**Brief:** Sift the material for lines containing "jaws", and return them.

• • • •

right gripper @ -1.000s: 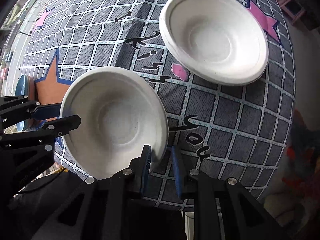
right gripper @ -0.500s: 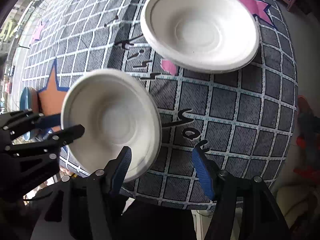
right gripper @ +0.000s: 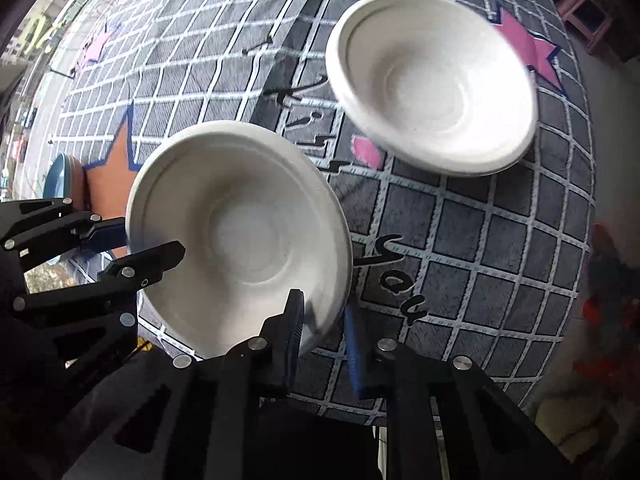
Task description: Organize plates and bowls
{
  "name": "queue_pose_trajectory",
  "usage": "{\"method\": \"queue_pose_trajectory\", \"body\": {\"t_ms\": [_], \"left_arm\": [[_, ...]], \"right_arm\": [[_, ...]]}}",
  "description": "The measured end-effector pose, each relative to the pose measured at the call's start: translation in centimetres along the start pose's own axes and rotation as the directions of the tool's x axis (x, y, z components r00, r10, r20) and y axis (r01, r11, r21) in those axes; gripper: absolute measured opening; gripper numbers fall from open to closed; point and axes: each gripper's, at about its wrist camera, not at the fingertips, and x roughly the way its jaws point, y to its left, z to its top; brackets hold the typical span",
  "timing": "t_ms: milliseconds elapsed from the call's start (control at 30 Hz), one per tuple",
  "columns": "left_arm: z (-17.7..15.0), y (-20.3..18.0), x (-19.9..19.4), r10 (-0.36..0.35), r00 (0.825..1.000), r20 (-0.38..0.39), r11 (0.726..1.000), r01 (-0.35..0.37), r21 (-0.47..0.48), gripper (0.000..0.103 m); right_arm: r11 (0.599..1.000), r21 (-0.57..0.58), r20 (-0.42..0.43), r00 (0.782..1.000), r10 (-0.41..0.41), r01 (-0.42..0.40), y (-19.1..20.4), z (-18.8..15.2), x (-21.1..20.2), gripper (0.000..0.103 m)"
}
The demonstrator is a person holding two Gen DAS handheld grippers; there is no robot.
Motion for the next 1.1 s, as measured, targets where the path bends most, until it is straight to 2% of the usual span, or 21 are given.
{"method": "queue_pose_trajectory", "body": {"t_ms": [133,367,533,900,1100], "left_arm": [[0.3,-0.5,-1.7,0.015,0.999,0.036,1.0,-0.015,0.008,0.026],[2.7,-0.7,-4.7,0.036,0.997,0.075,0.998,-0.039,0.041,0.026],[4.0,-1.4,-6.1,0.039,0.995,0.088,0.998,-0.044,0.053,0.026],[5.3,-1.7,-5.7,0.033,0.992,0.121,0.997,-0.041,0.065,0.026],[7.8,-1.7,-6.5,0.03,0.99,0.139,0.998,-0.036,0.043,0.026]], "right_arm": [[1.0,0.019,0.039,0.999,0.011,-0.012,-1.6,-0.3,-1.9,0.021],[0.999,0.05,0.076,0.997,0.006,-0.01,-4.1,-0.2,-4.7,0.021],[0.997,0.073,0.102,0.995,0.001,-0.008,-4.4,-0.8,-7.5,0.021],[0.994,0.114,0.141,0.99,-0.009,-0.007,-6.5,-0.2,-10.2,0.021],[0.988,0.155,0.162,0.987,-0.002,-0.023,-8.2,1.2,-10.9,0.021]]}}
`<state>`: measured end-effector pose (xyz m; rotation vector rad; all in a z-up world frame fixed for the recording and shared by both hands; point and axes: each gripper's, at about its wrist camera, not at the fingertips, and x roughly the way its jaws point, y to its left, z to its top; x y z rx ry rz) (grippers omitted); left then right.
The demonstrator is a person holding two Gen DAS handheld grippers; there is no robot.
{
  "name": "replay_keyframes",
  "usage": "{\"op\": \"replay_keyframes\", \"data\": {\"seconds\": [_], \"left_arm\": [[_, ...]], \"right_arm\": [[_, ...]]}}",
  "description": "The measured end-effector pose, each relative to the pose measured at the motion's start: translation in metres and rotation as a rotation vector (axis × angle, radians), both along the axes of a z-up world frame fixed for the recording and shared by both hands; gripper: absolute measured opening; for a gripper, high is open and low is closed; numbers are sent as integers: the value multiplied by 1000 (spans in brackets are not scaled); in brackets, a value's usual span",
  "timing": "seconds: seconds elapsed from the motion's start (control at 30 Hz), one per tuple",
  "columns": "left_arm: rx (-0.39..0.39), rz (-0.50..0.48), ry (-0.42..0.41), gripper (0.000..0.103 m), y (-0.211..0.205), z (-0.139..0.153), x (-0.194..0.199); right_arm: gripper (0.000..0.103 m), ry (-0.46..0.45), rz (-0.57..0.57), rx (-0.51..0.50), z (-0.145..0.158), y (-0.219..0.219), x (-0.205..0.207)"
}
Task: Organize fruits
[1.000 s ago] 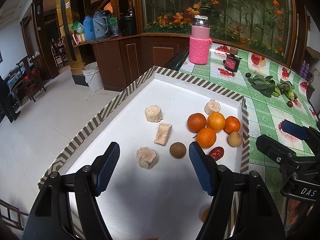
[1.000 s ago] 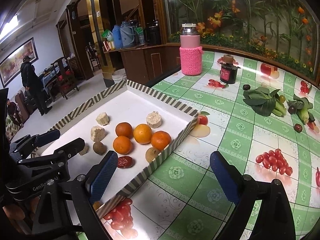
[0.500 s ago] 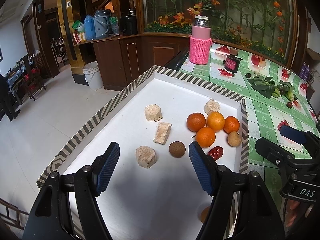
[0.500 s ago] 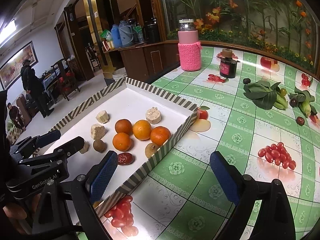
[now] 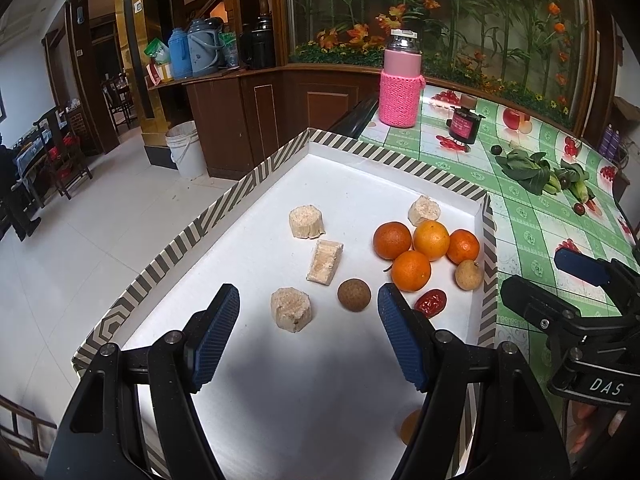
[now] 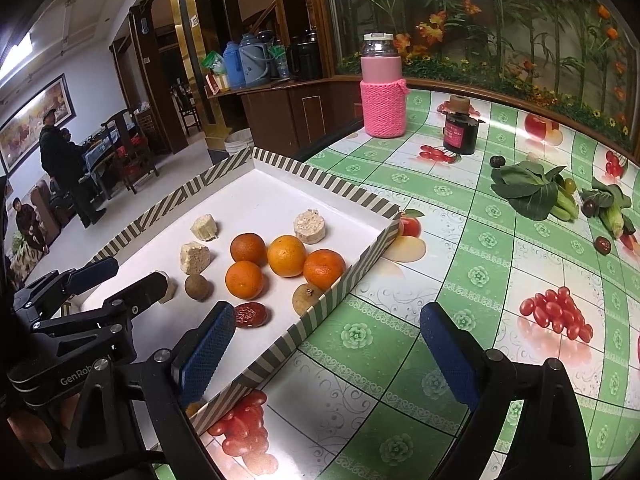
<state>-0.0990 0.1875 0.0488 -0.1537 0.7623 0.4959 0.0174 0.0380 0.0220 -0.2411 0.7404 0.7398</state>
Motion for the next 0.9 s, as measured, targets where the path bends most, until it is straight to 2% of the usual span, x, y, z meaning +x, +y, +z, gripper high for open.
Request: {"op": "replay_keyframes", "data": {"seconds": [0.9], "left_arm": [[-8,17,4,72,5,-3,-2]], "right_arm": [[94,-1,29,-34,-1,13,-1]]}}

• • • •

**Answer to the problem:**
  "description": "The measured end-effector pose, each relative to the pose measured at the call's start: translation in centimetres along the start pose's own axes and rotation as the directions of the tool's x axis (x, y, z components r00, r10, r20) and y axis (r01, r11, r21) in those axes; gripper: absolute measured opening; gripper numbers fall from open to closed; point and axes: each gripper's, at about its wrist camera, not at the fingertips, and x roughly the way its jaws point, y to its left, z to its top; brackets hold the typical span",
`<state>`: measured end-effector pose (xyz m; rotation vector rad; all in a z-up world frame fixed for the recording and shared by both hands; point and axes: each gripper's, at about its wrist camera, not at the fingertips, and x roughly the way its jaws point, y to its left, z to its top; x y z rx ry rz) (grippers omitted); left then right.

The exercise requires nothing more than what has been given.